Optical discs and CDs:
Analog sound data is digitized by sampling at 44.1 kHz and coding as binary numbers in the pits on compact disc. As the focused laser beam sweeps over pits, it reproduces the binary numbers in the detectioncircuitry.
Fig 7 Optical Drives Write Cds/Dvds
Spectroscopy:
Laser spectroscopy has led to advances in precision with which spectral line frequencies can be measured, and this has fundamental significance for our understanding of basic atomic processes.
Heat treatment:
Heat treatments for hardening or annealing have been long practiced in metallurgy. But lasers offer some new possibilities for selective heat treatments of metal parts.
Barcode scanners:
Supermarket scanners typically use helium-neon lasers to scan the universal barcodes to identify products. The laser beam bounces off a rotating mirror and scans the code, sending a modulated beam to a light detector and then to a computer which has the product information stored.
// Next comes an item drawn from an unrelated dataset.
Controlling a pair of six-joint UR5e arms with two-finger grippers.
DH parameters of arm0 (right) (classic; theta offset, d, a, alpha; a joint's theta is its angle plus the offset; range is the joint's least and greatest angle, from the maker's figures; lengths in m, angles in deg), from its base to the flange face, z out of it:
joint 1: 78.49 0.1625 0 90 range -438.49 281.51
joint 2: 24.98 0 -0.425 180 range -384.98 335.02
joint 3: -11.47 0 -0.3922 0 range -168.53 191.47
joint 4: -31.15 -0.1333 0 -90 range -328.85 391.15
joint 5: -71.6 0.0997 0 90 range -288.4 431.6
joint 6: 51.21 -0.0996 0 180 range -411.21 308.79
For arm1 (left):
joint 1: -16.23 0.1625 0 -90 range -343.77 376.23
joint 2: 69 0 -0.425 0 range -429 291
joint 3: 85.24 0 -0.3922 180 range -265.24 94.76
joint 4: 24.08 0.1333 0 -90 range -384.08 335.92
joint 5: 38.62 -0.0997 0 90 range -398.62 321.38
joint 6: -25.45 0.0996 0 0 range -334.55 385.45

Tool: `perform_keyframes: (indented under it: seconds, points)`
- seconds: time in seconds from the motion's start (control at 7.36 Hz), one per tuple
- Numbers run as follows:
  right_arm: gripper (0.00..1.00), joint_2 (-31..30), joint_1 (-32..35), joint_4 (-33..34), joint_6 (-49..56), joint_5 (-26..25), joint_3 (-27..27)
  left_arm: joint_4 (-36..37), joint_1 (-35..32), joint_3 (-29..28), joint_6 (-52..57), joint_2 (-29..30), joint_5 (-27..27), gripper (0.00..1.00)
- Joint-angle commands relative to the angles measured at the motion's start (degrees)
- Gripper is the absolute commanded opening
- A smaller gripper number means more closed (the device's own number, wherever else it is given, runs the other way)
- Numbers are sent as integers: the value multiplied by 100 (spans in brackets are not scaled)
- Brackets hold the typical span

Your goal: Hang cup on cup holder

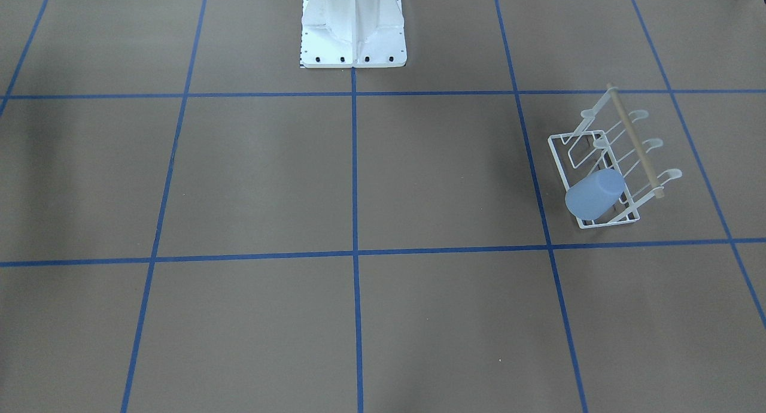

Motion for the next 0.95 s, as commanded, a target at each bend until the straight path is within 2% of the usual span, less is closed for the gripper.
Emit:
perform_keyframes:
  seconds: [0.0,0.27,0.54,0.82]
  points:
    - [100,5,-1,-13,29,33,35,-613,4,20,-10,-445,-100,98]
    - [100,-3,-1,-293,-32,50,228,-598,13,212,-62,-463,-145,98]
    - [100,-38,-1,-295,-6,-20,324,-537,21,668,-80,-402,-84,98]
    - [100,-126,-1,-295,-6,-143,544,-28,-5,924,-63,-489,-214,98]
Semiconductor lasers can also be used for this purpose.
VI CONCLUSION
Laser communication in space has long been a goal for NASA it would be enable data transmission rates that are
10 to 1000 times higher than traditional waves. While lasers and radio transmissions both travel at light speed, laser can pick more data. Its similar to moving from a dial- up internet connection to broadband. Astronomers could use lasers like very accurate rulers to measure movement of planets with unprecedented precision. With microwaves we are limited to numbers like a meter or two in distance, whereas (lasers have) a potential for getting down into well beyond centimeter range.